ResearchPublished Jan 9, 2026

Biological threats, whether naturally emerging, accidental or deliberate, produce early signals that are often indistinguishable from one another. Yet global reporting mechanisms for biological risk are fragmented across at least three major instruments: the International Health Regulations (IHR), the Biological Weapons Convention (BWC), and UN Security Council Resolution (UNSCR) 1540. Each regime was created for different purposes and collects related information through distinct reporting channels. This separation often obscures situational awareness in times of crisis, increases administrative burden, and can delay coordinated action during outbreaks.

This report analyses overlaps across the three systems by inductively coding 668 reporting items from the IHR State Party Annual Reporting tool, the Joint External Evaluation, BWC confidence-building measures, and UNSCR 1540 matrices. It consolidates these into a harmonised framework; the Framework for Unified Security against Epidemics (FUSE), comprised of 47 indicators across seven domains.

Findings show that while two-thirds of indicators appear in more than one regime, only a small subset represents true duplication. Core areas such as enabling legislation, biosafety oversight, and export/import controls draw on the same evidence base and offer opportunities for streamlining across reporting channels. Other areas reflect complementary purposes and should remain distinct.

The report recommends national coordination units for biological-risk reporting, lightweight interoperability between international secretariats, alignment around shared indicators, investment in reporting tools and capacity, and piloting integrated reporting models to assess administrative and operational gains.

Key Findings

Fragmented reporting obscures shared risk

  • Although IHR, BWC and UNSCR 1540 systems collect related information, they operate in silos, delaying cross-sector alignment when outbreaks occur.

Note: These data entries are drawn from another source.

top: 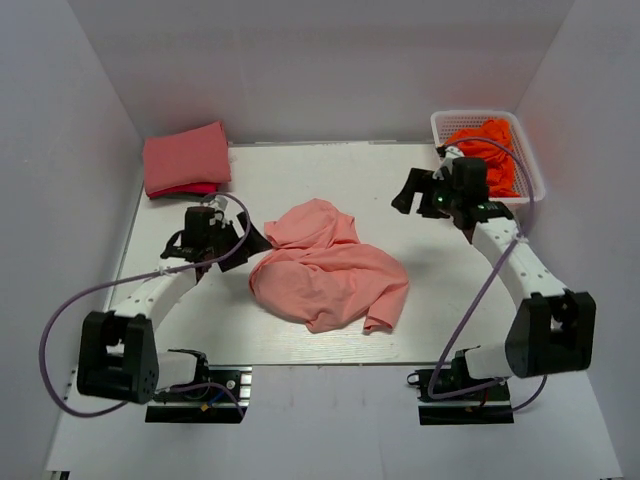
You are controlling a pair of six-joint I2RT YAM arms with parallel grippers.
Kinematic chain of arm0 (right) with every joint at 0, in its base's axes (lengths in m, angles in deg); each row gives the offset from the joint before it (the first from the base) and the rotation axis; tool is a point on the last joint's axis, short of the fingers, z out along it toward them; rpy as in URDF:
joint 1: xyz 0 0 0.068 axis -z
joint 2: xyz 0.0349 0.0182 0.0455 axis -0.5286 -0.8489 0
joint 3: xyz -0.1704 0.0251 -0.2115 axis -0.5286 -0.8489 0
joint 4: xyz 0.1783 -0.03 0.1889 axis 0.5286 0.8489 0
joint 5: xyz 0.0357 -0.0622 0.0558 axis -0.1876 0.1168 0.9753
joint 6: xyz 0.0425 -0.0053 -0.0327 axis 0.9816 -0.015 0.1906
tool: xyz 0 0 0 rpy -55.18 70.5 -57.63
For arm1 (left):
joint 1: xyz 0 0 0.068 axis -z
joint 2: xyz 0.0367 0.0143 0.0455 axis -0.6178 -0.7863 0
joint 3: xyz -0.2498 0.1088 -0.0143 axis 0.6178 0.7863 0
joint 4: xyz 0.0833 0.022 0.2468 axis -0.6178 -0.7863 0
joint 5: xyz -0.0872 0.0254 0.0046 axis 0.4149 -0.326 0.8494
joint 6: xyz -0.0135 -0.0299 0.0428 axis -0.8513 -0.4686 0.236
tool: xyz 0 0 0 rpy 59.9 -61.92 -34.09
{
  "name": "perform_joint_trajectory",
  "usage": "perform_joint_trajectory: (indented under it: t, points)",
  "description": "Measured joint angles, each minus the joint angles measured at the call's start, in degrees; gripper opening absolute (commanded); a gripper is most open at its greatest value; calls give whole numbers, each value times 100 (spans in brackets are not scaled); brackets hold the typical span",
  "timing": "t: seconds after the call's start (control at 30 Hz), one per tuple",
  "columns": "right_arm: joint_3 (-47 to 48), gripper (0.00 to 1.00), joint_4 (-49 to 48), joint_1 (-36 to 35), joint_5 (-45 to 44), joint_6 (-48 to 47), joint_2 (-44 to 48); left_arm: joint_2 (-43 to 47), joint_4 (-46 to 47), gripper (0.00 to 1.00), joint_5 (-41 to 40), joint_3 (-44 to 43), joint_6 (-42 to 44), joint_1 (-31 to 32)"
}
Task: Fold and stack the t-shirts
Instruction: Flatten out the tshirt
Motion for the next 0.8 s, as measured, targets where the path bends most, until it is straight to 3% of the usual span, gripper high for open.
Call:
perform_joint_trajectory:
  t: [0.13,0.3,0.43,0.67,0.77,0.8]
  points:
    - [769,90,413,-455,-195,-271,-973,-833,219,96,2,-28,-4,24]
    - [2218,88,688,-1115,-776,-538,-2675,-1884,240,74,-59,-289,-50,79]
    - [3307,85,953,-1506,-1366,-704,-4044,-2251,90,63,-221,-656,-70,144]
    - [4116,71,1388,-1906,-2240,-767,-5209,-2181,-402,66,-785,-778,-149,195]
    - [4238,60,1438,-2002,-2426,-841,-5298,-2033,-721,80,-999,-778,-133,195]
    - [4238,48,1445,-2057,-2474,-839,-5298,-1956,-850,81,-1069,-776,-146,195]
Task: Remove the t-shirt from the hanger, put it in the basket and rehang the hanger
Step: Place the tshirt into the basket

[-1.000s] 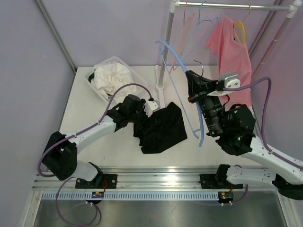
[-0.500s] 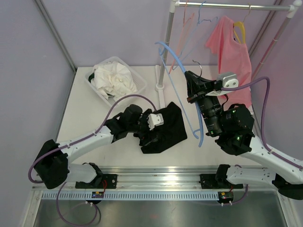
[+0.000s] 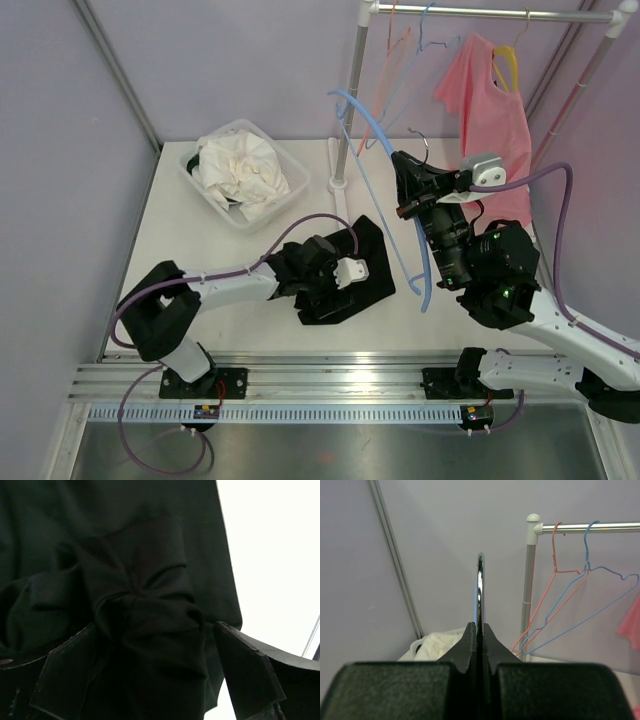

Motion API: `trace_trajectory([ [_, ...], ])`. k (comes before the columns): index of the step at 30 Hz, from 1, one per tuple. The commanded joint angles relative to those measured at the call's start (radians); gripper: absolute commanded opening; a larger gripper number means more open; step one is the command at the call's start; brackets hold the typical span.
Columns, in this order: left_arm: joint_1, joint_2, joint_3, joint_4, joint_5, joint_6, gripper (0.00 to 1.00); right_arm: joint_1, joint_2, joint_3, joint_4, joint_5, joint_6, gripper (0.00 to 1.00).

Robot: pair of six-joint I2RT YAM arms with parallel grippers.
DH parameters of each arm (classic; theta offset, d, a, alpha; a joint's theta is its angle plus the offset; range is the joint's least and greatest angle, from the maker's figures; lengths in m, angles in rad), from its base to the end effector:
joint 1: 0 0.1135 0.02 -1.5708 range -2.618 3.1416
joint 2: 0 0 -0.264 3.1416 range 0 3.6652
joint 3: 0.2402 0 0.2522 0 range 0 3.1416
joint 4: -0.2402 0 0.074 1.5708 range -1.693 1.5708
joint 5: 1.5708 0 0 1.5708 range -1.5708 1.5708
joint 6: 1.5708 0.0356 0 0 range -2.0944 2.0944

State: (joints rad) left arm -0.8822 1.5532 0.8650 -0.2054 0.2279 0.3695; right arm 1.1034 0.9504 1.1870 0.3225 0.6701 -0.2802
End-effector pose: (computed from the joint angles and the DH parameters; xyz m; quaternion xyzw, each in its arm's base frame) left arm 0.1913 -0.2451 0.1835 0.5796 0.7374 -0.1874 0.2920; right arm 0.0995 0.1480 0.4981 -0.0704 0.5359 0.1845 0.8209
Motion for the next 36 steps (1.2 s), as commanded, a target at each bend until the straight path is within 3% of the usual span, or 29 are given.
trace_trajectory([
  [1, -0.032, 0.045, 0.065, 0.037, -0.05, -0.003, 0.99, -0.002, -0.027, 0.026, 0.036, -0.009, 0.01, 0.0],
  [7, -0.057, 0.062, 0.072, 0.029, -0.025, 0.006, 0.99, -0.002, -0.038, 0.023, 0.032, -0.014, 0.01, 0.0],
  [18, -0.086, 0.257, 0.132, 0.023, -0.156, 0.006, 0.98, -0.002, -0.061, 0.01, 0.03, -0.014, 0.01, 0.0],
  [21, -0.086, 0.304, 0.157, 0.001, -0.185, 0.014, 0.81, -0.002, -0.068, 0.006, 0.026, -0.014, 0.01, 0.0],
  [22, -0.087, 0.317, 0.17, -0.012, -0.186, 0.016, 0.67, -0.002, -0.07, 0.006, 0.026, -0.014, 0.01, 0.0],
  [24, -0.089, 0.334, 0.178, -0.023, -0.187, 0.023, 0.53, 0.0, -0.078, 0.0, 0.026, -0.014, 0.01, 0.0],
  [25, -0.09, 0.347, 0.184, -0.026, -0.193, 0.026, 0.36, -0.002, -0.081, -0.001, 0.024, -0.014, 0.01, 0.0],
  [27, -0.092, 0.357, 0.192, -0.034, -0.193, 0.029, 0.19, 0.0, -0.09, -0.006, 0.024, -0.014, 0.01, 0.0],
  [28, -0.093, 0.357, 0.192, -0.038, -0.193, 0.028, 0.01, -0.002, -0.093, -0.007, 0.024, -0.014, 0.009, 0.0],
  [36, -0.092, 0.23, 0.148, -0.014, -0.211, 0.025, 0.0, -0.001, -0.127, -0.021, 0.015, -0.015, 0.01, 0.0],
])
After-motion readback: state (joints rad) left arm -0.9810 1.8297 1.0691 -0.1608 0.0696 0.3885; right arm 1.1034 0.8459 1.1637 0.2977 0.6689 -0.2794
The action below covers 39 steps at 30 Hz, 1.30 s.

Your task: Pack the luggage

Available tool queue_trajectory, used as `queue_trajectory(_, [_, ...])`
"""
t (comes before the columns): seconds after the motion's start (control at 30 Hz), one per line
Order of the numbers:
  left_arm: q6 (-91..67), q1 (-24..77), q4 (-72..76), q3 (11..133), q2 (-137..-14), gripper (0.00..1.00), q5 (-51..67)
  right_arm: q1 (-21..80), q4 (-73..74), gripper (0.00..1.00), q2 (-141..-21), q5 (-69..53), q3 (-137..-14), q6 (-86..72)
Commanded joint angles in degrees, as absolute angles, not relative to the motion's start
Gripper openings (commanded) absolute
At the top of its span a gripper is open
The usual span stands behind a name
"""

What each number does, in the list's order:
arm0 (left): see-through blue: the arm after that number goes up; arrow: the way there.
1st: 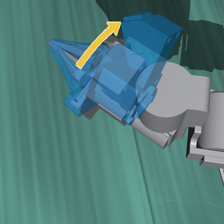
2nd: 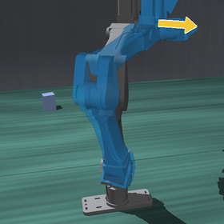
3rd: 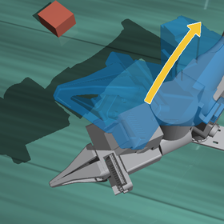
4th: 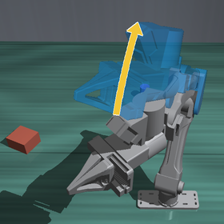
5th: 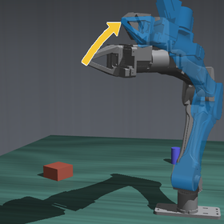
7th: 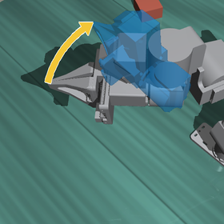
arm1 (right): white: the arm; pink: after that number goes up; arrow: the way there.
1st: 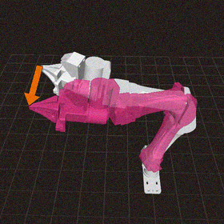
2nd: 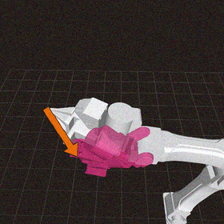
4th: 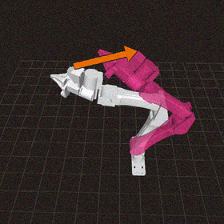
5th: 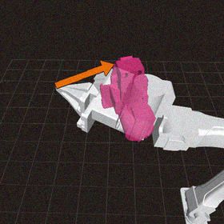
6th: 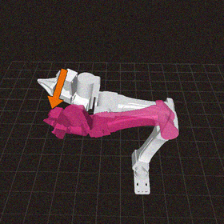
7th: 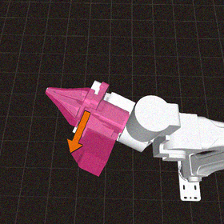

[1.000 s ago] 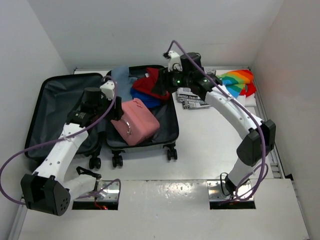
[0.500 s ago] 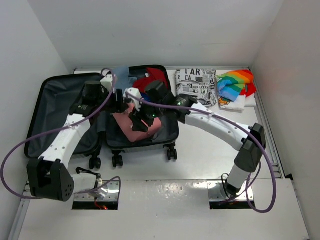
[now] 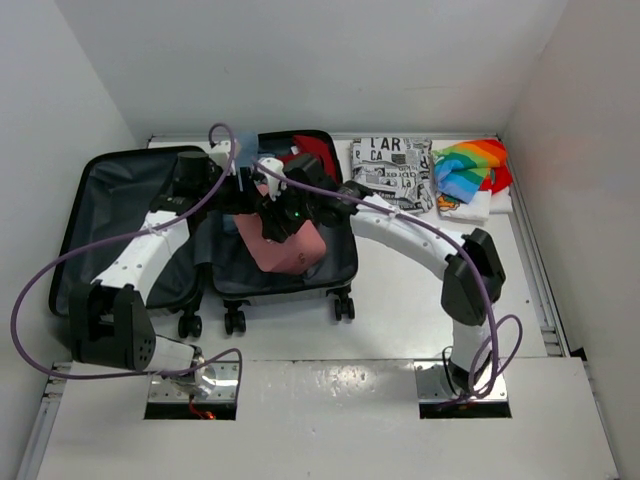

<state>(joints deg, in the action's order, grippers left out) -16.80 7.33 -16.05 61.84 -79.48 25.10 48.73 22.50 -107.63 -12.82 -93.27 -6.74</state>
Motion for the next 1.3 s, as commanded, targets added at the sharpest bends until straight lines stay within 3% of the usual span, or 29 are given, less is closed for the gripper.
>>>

There is shared conceptual terrain across regimes

  • Approximately two-thirds of harmonised indicators appear in multiple regimes, and a small subset reflect redundant reporting; primarily legislation, biosafety oversight and transfer controls.

Structural asymmetries produce preparedness blind spots

  • IHR tools capture surveillance and emergency response; BWC CBMs disclose biosafety systems; UNSCR 1540 matrices focus on legal and export-control measures. No single instrument provides end-to-end visibility.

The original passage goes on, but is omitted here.